Problem statement:
Set the whole listing down again without deviation.
★ ★ ★ ★ ★
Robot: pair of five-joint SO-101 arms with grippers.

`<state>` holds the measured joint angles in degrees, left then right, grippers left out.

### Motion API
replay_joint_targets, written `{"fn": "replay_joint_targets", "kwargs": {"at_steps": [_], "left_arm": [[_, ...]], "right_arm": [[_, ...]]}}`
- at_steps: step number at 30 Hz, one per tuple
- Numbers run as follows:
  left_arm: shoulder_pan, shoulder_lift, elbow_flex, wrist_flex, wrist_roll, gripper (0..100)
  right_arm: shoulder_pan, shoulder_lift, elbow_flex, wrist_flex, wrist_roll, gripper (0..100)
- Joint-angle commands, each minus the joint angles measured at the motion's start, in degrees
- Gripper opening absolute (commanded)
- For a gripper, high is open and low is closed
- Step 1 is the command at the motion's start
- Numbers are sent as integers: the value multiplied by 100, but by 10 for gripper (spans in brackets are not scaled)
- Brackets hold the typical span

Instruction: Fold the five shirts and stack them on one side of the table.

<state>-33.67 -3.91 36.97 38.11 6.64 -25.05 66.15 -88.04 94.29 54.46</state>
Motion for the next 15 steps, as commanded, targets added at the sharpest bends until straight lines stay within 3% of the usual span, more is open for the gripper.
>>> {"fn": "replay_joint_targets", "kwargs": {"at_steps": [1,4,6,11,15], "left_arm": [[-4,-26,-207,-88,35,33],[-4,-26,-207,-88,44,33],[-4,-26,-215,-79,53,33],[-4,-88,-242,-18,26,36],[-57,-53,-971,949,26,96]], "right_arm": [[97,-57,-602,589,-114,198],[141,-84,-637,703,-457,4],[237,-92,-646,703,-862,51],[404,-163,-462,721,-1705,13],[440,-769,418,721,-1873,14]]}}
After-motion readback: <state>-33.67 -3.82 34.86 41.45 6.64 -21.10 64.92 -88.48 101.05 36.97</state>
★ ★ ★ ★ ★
Result for this task:
Robot: pair of five-joint SO-101 arms with grippers.

`<state>` holds the measured joint angles in degrees, left then right, grippers left out.

### Motion API
replay_joint_targets, written `{"fn": "replay_joint_targets", "kwargs": {"at_steps": [_], "left_arm": [[_, ...]], "right_arm": [[_, ...]]}}`
- at_steps: step number at 30 Hz, one per tuple
- Numbers run as follows:
  left_arm: shoulder_pan, shoulder_lift, elbow_flex, wrist_flex, wrist_roll, gripper (0..100)
  right_arm: shoulder_pan, shoulder_lift, elbow_flex, wrist_flex, wrist_roll, gripper (0..100)
- Joint-angle commands, each minus the joint angles measured at the motion's start, in degrees
- Gripper opening absolute (commanded)
- For a gripper, high is open and low is closed
- Step 1 is the command at the motion's start
- Numbers are sent as integers: the value multiplied by 100, but by 10 for gripper (spans in brackets are not scaled)
- Brackets hold the typical span

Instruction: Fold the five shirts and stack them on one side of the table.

<state>-33.67 -3.91 36.97 38.11 6.64 -25.05 66.15 -88.04 94.29 54.46</state>
Motion for the next 15 steps, as commanded, targets added at the sharpest bends until straight lines stay within 3% of the usual span, more is open for the gripper.
>>> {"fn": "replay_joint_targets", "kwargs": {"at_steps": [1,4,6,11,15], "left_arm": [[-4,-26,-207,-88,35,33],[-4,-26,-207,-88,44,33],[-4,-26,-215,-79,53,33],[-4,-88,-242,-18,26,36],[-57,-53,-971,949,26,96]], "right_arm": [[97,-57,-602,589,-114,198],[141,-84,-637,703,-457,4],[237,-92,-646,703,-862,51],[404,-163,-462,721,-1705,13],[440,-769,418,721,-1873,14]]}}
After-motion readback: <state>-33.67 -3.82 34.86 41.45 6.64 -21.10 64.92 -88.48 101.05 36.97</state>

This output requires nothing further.